Я так боюсь стука собственного сердца».
Аннунцио, вся жизнь которого была демонстративно на виду, вся была открыта миру, вроде бы, очень далек от подобного «утробного» отношения к миру: «Неизвестно как возникла легенда, и многие верили ей, что Габриэле Д’Аннунцио родился на борту бригантины „Ирена” в открытом море (это уже из книги Шварц. — Ю. О. ). Возможно, во время бури. Такое появление на свет, конечно, было более даннунцианским, чем прозаическое рождение в родном доме. Маринетти, например, добавил этой легенде еще большую живописность — он верил, что поэт родился на палубе рыбачьего суденышка с шафрановыми парусами. Д’Аннунцио свое рождение из морской пены никогда не отрицал, но и не подтверждал. Вымыслы такого рода, мифологизация собственной жизни характерны для нашего героя — поэта и авантюриста. Знаменательна и параллель с жизнью Наполеона, каких немало будет на его пути. (Бонапарт тоже никогда не отрицал, что родился на ковре, на коем были вытканы подвиги Ахиллеса.)».
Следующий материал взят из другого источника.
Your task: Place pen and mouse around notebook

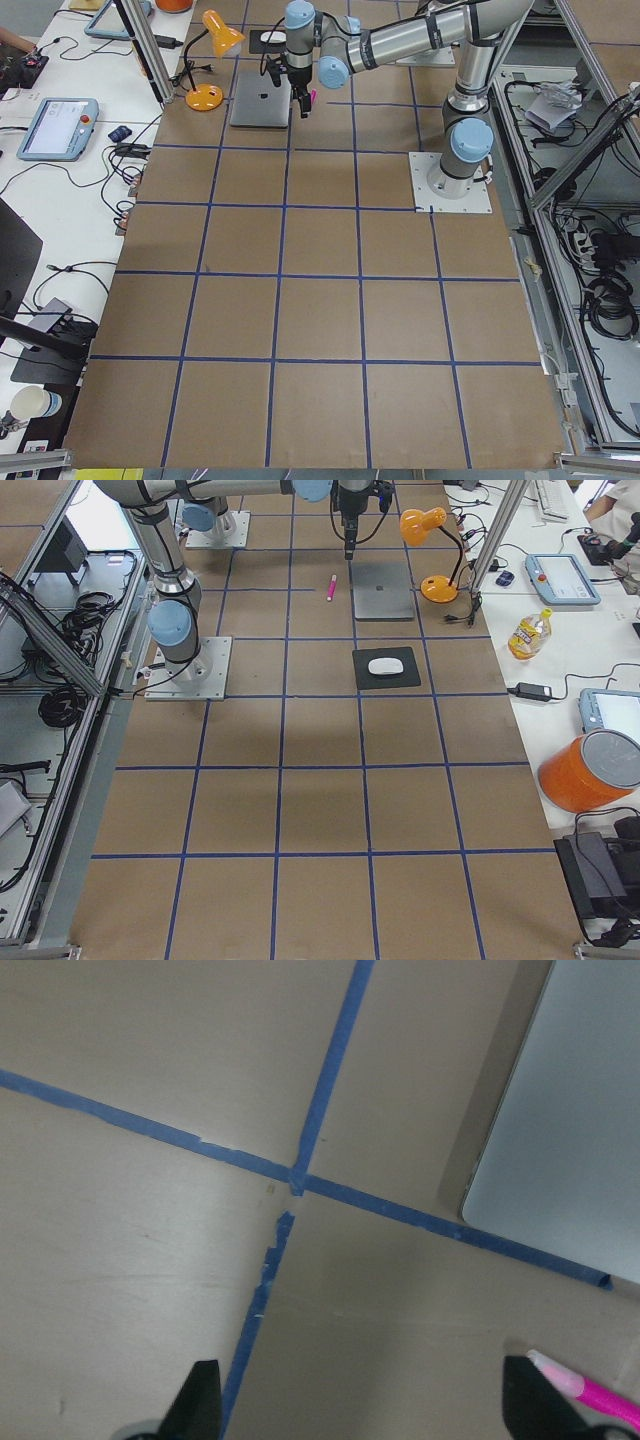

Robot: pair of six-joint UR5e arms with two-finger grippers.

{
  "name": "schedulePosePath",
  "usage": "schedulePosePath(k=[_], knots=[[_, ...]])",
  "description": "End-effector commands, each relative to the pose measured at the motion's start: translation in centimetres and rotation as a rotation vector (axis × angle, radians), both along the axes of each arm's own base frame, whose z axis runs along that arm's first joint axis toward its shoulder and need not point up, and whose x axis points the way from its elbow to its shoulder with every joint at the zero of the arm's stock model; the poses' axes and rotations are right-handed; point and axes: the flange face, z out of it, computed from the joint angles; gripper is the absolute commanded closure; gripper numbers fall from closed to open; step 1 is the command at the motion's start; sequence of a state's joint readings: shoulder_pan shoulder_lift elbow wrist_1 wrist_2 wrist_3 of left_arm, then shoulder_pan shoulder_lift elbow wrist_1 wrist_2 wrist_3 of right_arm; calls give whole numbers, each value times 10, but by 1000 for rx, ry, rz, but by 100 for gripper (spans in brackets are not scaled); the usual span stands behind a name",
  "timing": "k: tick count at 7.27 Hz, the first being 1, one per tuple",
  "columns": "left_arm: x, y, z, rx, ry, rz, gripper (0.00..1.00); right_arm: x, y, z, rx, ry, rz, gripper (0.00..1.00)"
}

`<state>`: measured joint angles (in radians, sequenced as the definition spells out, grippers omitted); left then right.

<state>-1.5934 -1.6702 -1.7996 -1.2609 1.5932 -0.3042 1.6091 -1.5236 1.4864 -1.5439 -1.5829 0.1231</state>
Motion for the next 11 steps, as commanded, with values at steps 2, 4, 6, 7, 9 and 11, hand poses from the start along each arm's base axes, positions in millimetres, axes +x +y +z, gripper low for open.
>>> schedulePosePath(k=[2, 4, 6, 7, 9, 11], knots=[[35, 16, 69, 13, 8, -100, 0, 0, 0, 0, 0, 0, -1, 0], [34, 41, 87, 44, 17, -227, 0, 0, 1, -1, 4, -1, -3, 0], [36, 52, 101, 27, 14, -321, 0, 0, 1, -2, 7, 0, -3, 0], [36, 56, 103, 28, 13, -321, 0, 0, 1, -2, 7, -1, -3, 0], [44, 63, 112, 19, 13, -311, 0, 0, 1, -2, 7, -1, -3, 0], [48, 66, 114, 22, 13, -301, 0, 0, 1, -2, 7, 0, -3, 0]])
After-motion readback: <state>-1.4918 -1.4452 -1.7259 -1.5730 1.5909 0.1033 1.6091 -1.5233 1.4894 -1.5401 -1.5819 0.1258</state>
Так пишет Шварц. Однако потом с отрезвляющей прямотой добавляет: «На самом деле Габриэле Д’Аннунцио погрузился в бурную реку земной жизни 12 марта 1863 года, в восемь часов утра, в пятницу (счастливый день, посвященный Венере) в старинном двухэтажном доме, расположенном на небольшой типично итальянской площади с церковью в самом центре Пескары». И самое главное: «Габриэле родился в „рубашке”. Говорят, это приносит счастье и славу. На нашем герое оправдалось, по крайней мере, второе. Правда, эта рубашка чуть не задушила его при рождении. Выйдя из материнской утробы, он не закричал, как другие младенцы, не в силах сделать первый вдох. К счастью, опытная акушерка вовремя заметила, что он заключен „в удушающую тунику”. Обрывок пуповины он носил в раннем детстве на груди, по древнему поверью она приносит удачу».